Marcus et al commented that surgical misplacement of pedicle screws could result in serious morbidity and that studies favour the use of image-guided systems (eg. fluoroscopy) to improve accuracy of placement. They added: “A miniature spine-mounted robot has recently been developed to further improve the accuracy of pedicle screw placement”. The purpose of the European Spine Journal review was to examine the evidence for robotic-assisted pedicle screw placement to evaluate whether it “offers an advantage over conventional fluoroscopy-guided procedures in terms of pedicle screw position.”
The authors searched for studies (using the Cochrane Central Register of Controlled Trials among other sources) that compared the use of the robotic system with the use of conventional fluoroscopy, assessed outcome in terms of pedicle screw position and presented “sufficient data in each arm to enable meaningful comparison”. Of 22 studies that featured data for both robot-assisted and fluoroscopy-guided pedicle screw placement, only five met the review’s search criteria. The five remaining studies in the review included two randomised controlled trials, one prospective cohort, one retrospective cohort, and one cadaveric study.

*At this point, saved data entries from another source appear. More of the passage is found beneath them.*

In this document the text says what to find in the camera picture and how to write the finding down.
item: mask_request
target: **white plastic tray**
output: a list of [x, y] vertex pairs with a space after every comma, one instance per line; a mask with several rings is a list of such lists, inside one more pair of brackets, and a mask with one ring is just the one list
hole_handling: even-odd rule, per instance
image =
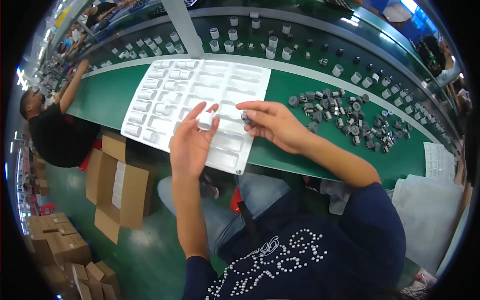
[[[191, 68], [179, 68], [185, 63]], [[158, 88], [145, 88], [145, 83], [152, 80], [151, 72], [161, 73], [162, 70], [165, 70], [163, 78], [156, 79]], [[191, 74], [188, 79], [172, 79], [171, 76], [178, 71], [190, 71]], [[188, 112], [202, 101], [207, 102], [206, 109], [218, 103], [216, 116], [220, 118], [220, 124], [205, 165], [232, 174], [243, 174], [253, 138], [243, 130], [242, 111], [235, 105], [245, 101], [263, 101], [270, 73], [267, 68], [226, 61], [156, 60], [135, 91], [123, 120], [121, 135], [170, 152], [170, 139]], [[165, 89], [168, 82], [175, 82], [177, 91]], [[150, 99], [140, 97], [143, 92], [152, 91], [156, 94]], [[145, 111], [134, 108], [139, 103], [137, 101], [147, 104]], [[168, 105], [169, 113], [156, 112], [158, 105]], [[140, 117], [139, 120], [133, 121], [133, 115]], [[126, 129], [129, 126], [139, 126], [139, 135], [128, 133]]]

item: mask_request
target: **jeans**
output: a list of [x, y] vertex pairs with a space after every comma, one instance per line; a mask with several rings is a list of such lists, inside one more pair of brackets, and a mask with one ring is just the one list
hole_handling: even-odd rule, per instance
[[[273, 203], [285, 195], [290, 187], [281, 179], [264, 175], [244, 173], [235, 176], [242, 200], [256, 220]], [[176, 216], [172, 197], [172, 177], [162, 179], [157, 186], [158, 196], [165, 206]], [[202, 214], [205, 218], [208, 247], [214, 253], [231, 237], [245, 227], [239, 213], [222, 208], [206, 196], [205, 188], [200, 188]]]

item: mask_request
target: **man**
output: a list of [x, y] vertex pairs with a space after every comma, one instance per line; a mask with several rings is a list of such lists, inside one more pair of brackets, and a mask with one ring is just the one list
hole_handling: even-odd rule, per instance
[[[240, 103], [237, 109], [248, 110], [253, 121], [244, 127], [250, 136], [311, 159], [353, 188], [336, 224], [306, 214], [283, 180], [245, 173], [236, 176], [252, 215], [244, 219], [217, 206], [199, 183], [220, 122], [215, 117], [210, 131], [198, 130], [195, 119], [205, 105], [177, 128], [172, 177], [158, 184], [160, 199], [177, 217], [187, 259], [184, 299], [378, 299], [396, 287], [405, 233], [371, 164], [309, 132], [280, 103]], [[228, 264], [220, 277], [209, 250]]]
[[43, 95], [34, 93], [31, 89], [20, 99], [20, 114], [28, 121], [36, 151], [44, 160], [57, 167], [80, 165], [100, 131], [98, 124], [80, 119], [74, 119], [69, 124], [64, 118], [87, 68], [88, 61], [83, 60], [63, 96], [47, 110], [42, 111]]

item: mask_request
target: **right hand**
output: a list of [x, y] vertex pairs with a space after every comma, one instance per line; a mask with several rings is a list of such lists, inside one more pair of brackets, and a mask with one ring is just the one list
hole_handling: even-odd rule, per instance
[[282, 150], [301, 153], [311, 134], [283, 104], [270, 101], [250, 101], [237, 104], [237, 109], [247, 110], [253, 125], [245, 125], [250, 136], [261, 136]]

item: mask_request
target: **fluorescent light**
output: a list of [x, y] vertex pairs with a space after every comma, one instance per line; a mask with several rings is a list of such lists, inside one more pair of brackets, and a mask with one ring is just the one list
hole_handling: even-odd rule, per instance
[[417, 10], [418, 5], [414, 0], [400, 0], [400, 2], [402, 2], [403, 5], [405, 5], [411, 12], [415, 12], [415, 10]]

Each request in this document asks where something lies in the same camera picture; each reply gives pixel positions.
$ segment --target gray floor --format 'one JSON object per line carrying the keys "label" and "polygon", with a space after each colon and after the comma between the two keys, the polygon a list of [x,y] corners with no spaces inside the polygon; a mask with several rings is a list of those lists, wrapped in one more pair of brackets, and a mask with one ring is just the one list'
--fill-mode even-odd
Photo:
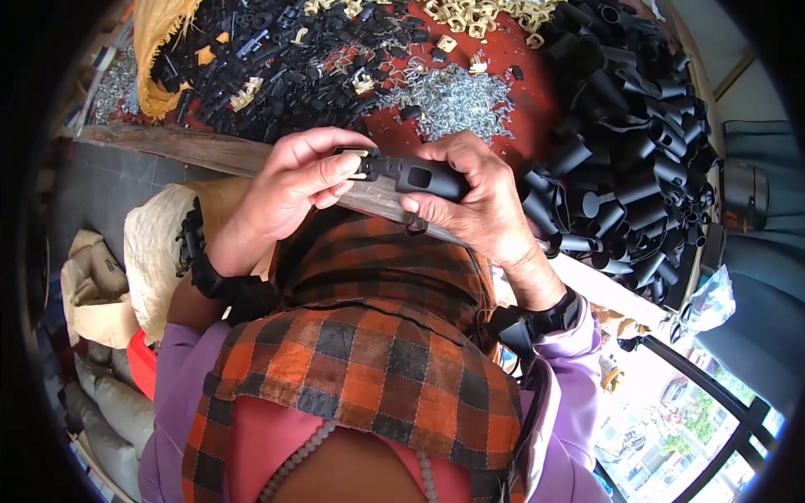
{"label": "gray floor", "polygon": [[101,234],[123,264],[126,214],[158,194],[168,183],[203,181],[226,175],[157,155],[74,143],[72,160],[56,172],[49,237],[51,269],[67,260],[79,229]]}

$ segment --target person's left hand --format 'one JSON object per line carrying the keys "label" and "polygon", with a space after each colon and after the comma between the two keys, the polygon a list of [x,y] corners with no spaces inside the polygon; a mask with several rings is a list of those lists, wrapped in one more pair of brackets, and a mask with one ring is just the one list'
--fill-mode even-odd
{"label": "person's left hand", "polygon": [[355,154],[332,155],[339,146],[376,146],[366,136],[324,127],[285,136],[274,149],[207,249],[222,276],[248,274],[269,246],[290,236],[312,205],[334,205],[352,186]]}

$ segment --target red plastic crate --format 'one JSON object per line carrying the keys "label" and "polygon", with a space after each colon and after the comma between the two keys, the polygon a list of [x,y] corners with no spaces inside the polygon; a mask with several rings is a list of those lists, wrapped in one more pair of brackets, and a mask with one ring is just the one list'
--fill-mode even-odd
{"label": "red plastic crate", "polygon": [[131,377],[139,389],[153,402],[156,383],[156,354],[146,346],[146,333],[140,328],[126,348]]}

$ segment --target hand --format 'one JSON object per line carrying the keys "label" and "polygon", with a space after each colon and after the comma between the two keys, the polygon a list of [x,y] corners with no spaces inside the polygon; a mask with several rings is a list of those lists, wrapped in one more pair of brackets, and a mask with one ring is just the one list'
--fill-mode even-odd
{"label": "hand", "polygon": [[248,274],[275,241],[297,230],[312,205],[333,206],[352,186],[361,158],[332,155],[339,146],[375,144],[366,136],[324,127],[285,136],[207,249],[222,276]]}
{"label": "hand", "polygon": [[480,138],[469,131],[422,145],[423,159],[447,161],[464,173],[470,191],[460,204],[415,192],[402,208],[440,225],[506,272],[521,307],[544,311],[566,293],[539,247],[520,206],[514,173]]}

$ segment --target plaid vest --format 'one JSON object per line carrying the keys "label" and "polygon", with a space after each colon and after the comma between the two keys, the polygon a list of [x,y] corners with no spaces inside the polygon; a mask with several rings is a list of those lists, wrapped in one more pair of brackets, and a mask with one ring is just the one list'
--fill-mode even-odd
{"label": "plaid vest", "polygon": [[343,208],[278,243],[274,314],[227,336],[182,463],[186,501],[219,501],[233,401],[271,400],[470,470],[473,501],[522,501],[517,383],[480,348],[496,307],[472,251]]}

Overall, data were available for 1,308 pedicle screws (729 using robotic assistance and 579 using fluoroscopy guidance).
Marcus et al reported that one study favoured fluoroscopy-guided placement regarding pedicle screw placement whereas the other four favoured robot-assisted placement (“albeit often not reaching statistical significance”, they commented). None of the three studies that reviewed duration of surgery found any significant differences between the two techniques. All of the studies assessed radiation exposure, with two finding that robot-assisted surgery significantly reduced radiation exposure, two finding no significant differences between the robotic system and fluoroscopy, and one—which did not perform a statistical comparison—showing a trend towards reduced exposure with robot-assisted surgery.
According to the authors, the evidence for robot-assisted screw placement is “limited and inconclusive”. They added as the results of the studies in the review were “mixed”, there was “insufficient evidence to unequivocally recommend one surgical technique over the other.” Marcus and others concluded: “Given the high risk of spinal surgery, the high cost of robotic systems, further studies to justify the clinical benefit and healthcare economics [of the robotic system] are required.”
Marcus told Spinal News International: “While there can be no innovation without evaluation, we must remember that the field of surgical robotics remains young and we should not hastily dismiss absence of evidence as evidence of absence of benefit. Arguably the greatest role for current generation surgical robots such as SpineAssist are as a ‘great leveller’, allowing less experienced surgeons to perform complex surgery, but further studies are necessary to prove safety and efficacy before widespread adoption of such platforms.”